Everyone knows that probate is where estates are subject to second-guessing by the courts and estate taxes.
The question is, How do you avoid probate? One rule of thumb is: Don’t own so much.
If your assets are redefined so that they are no longer yours, they are not subject to the probate process.
Here are some solutions involving your home and financial accounts:
Co-own the property. There are several ways you can own a property with another party, including joint tenancy. When you die, the property sidesteps probate and goes directly into your co-owner’s sole possession.
Give it away. Many people purposely designate a child or other relative as the new owner of a home or other property.

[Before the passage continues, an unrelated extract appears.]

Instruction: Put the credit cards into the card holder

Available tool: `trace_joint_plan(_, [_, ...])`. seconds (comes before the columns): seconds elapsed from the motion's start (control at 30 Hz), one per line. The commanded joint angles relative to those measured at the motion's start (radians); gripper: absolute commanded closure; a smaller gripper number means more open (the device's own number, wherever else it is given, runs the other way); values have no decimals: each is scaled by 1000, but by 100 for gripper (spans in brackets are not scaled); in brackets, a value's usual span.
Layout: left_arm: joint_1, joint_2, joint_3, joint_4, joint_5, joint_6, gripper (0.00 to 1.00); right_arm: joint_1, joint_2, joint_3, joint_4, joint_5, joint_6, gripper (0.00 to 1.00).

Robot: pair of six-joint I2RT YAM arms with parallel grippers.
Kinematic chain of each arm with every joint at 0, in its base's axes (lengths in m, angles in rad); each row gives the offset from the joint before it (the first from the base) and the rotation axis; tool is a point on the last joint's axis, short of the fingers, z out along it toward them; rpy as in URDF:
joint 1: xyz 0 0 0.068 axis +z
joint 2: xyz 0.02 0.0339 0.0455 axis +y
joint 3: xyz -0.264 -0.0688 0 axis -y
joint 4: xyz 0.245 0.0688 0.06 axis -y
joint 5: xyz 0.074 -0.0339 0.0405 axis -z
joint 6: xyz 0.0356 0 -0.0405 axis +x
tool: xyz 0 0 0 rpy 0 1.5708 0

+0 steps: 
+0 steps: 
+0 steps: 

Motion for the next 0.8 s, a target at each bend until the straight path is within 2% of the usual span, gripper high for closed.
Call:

Put it in a living trust. A trust provides shelter from taxation while you retain a degree of control over it as long as you live.
Earmark an account as Payable On Death (POD). Your bank accounts pass directly to your named beneficiary.
Earmark investments and other properties as Transfer On Death (TOD). This works the same way as POD.
Name beneficiaries on life insurance and retirement accounts. The money goes straight to the parties you cite.
There are many other ways to keep assets out of probate. Earnings owed to you at the time of death do not pass through probate. Likewise, shared savings bonds. Household goods such as furniture, dishes, clothes and the lawnmower are exempt.
In fact, the only property that must go through probate are assets that you alone own. So spend some time with an attorney you trust to identify assets you wish to protect.
This is not as difficult a process as it sounds – the paperwork and the filing of documents are usually quite simple.
The important thing is to do it now, rather than wait until it is too late!